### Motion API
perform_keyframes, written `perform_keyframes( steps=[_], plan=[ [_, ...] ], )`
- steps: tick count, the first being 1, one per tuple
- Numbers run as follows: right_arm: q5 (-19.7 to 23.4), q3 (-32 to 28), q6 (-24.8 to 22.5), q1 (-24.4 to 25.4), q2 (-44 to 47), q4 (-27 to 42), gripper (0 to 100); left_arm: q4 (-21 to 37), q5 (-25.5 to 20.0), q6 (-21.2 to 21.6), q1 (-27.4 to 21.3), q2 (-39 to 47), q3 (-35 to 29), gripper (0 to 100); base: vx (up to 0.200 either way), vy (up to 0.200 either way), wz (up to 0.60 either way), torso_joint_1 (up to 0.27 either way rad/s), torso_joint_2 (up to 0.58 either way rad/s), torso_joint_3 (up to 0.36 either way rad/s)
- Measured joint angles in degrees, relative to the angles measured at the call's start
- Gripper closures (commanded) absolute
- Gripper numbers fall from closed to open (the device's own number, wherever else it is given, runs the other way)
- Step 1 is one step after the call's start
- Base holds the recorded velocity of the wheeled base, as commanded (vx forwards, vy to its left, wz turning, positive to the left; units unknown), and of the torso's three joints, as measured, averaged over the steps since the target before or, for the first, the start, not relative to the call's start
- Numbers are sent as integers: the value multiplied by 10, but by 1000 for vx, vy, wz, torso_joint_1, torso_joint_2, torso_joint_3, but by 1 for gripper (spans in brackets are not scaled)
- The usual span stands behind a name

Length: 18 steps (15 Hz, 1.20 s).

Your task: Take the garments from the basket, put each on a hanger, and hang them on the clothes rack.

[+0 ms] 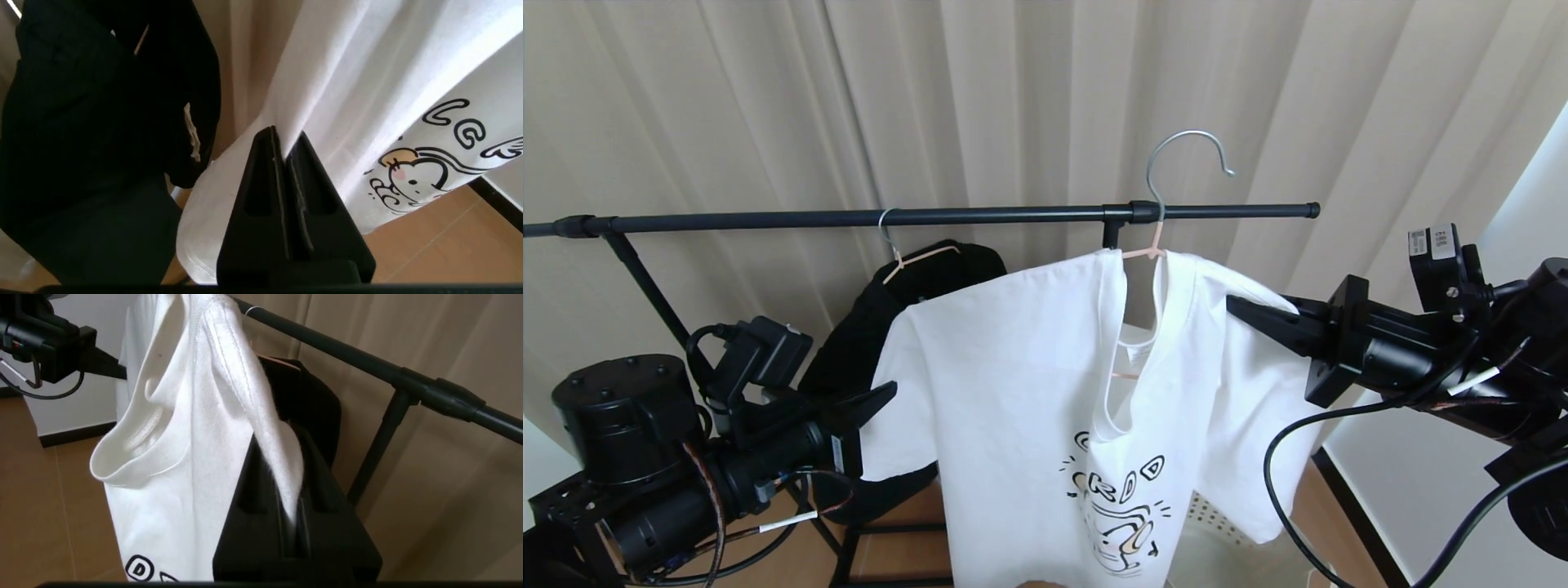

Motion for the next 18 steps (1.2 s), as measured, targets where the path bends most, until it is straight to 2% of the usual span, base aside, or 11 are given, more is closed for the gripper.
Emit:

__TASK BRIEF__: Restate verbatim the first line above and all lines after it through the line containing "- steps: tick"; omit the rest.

__TASK OUTPUT__:
### Motion API
perform_keyframes, written `perform_keyframes( steps=[_], plan=[ [_, ...] ], )`
- steps: tick count, the first being 1, one per tuple

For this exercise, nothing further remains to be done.